Chattanooga Times Free Press

Civil rights law targets discrimination in Louisiana’s ‘cancer alley’

RESERVE, La. — Sprawling industrial complexes line the drive east along the Mississippi River to the majority-Black town of Reserve, Louisiana. In the last seven miles the road passes a massive, rust-colored aluminum-oxide refinery, then the Evonik chemical plant, then rows of white tanks at the Marathon oil refinery.

But it’s the Denka chemical plant that is under scrutiny from federal officials. Less than a half mile from an elementary school in Reserve, it makes synthetic rubber, emitting chloroprene, listed as a carcinogen in California, and a likely one by the Environmental Protection Agency.

Angelo Bernard is a grandfather whose family has lived in Reserve for generations. His three grandkids used to attend the school, Fifth Ward Elementary. Hurricane Ida forced them to move.

“I’m glad they’re away,” said Bernard. “I feel for the kids that have to go to school that close to the plant.”

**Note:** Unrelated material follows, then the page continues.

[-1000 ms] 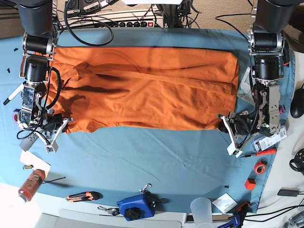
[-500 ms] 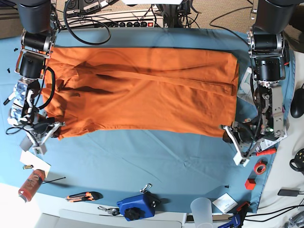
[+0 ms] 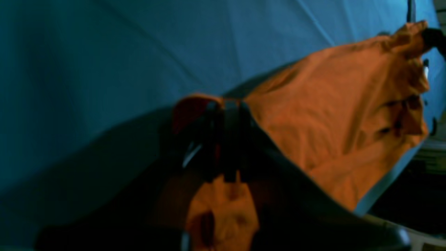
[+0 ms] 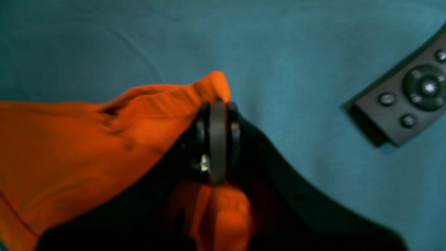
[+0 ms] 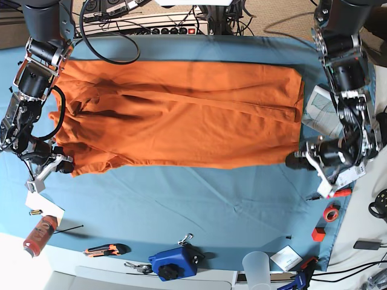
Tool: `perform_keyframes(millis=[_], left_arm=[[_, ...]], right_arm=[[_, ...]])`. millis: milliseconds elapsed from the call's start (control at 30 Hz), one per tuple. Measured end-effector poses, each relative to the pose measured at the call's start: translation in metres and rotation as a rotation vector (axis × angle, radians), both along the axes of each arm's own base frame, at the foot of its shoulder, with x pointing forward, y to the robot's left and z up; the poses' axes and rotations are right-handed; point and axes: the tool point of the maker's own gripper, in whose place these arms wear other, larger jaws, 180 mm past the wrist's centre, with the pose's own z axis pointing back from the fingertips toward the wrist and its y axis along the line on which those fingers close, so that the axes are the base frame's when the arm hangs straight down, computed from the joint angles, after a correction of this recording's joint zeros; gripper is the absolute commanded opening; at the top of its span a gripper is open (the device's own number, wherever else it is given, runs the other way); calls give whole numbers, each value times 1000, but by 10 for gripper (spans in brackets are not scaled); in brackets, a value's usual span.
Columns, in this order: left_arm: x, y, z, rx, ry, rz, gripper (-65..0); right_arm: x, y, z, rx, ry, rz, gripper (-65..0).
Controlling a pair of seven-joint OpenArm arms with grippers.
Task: Layout the t-shirt on the table in an organized manner, then fold the t-shirt properly
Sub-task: 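Fold the hem edge over toward the collar edge with both grippers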
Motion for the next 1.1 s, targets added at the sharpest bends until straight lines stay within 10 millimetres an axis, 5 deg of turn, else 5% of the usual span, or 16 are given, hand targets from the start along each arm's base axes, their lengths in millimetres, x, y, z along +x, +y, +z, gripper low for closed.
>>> perform_keyframes(millis=[200,367,567,800,1100], left_arm=[[-20,4,12,60,-66,-9,-650],[-30,0,30,107,-140,-32,-650],[-48,0,13,109,-90,-36,-650],[-66,-1,-3,105,-39,-40,-650],[-69,4,-4,108,-31,-25,-650]], right_arm=[[-8,13,5,65,-20,28,-650],[-39,7,8,-16,-30,39,-650],[-73,-5,27,-17,-99,1,-650],[-112,-27,12,-37,-27,-64,-650],[-123,-31,5,-37,-3,-79,-650]])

The investigation is part of a push by the Biden administration to prioritize environmental enforcement in communities overburdened by pollution. On Saturday, that push ratcheted up a notch when EPA administrator Michael Regan announced the creation of a new office at EPA focused on environmental justice.

“We are embedding environmental justice and civil rights into the DNA of EPA,” Regan said.

Regan visited Reserve last year and said “we will do better.” Now the EPA is investigating whether Louisiana regulators are discriminating against Black residents by failing to control air pollution in parishes packed with refineries and petrochemical plants, a region some call “cancer alley.”

To do it, they are using an old tool in a new way. Title VI of the Civil Rights Act of 1964 forbids anyone who receives federal funds from discriminating based on race or national origin. It’s been used in housing and transportation, but rarely on environmental matters.

The Biden administration said that must change.

The U.S. Department of Justice last fall opened its first-ever environmental Title VI investigation into state and local officials in Alabama over chronic wastewater problems in majority-Black Lowndes County. Another is looking into illegal dumping in Houston. The EPA initiated its own investigation into Colorado’s air program, also a first. Activists are taking notice and filing more complaints. Experts say the EPA is addressing them more quickly than in the past.

Alexandra Dapolito Dunn, an environment attorney at the law firm Baker Botts, said the approach represents “a seismic shift.”

The EPA accepted three complaints from activists to investigate Louisiana’s regulation of air emissions. The agency could pull federal funds if they find a civil rights violation, but local governments more commonly agree to make changes.

A Denka spokesperson said advocates were describing a crisis that “simply does not exist.”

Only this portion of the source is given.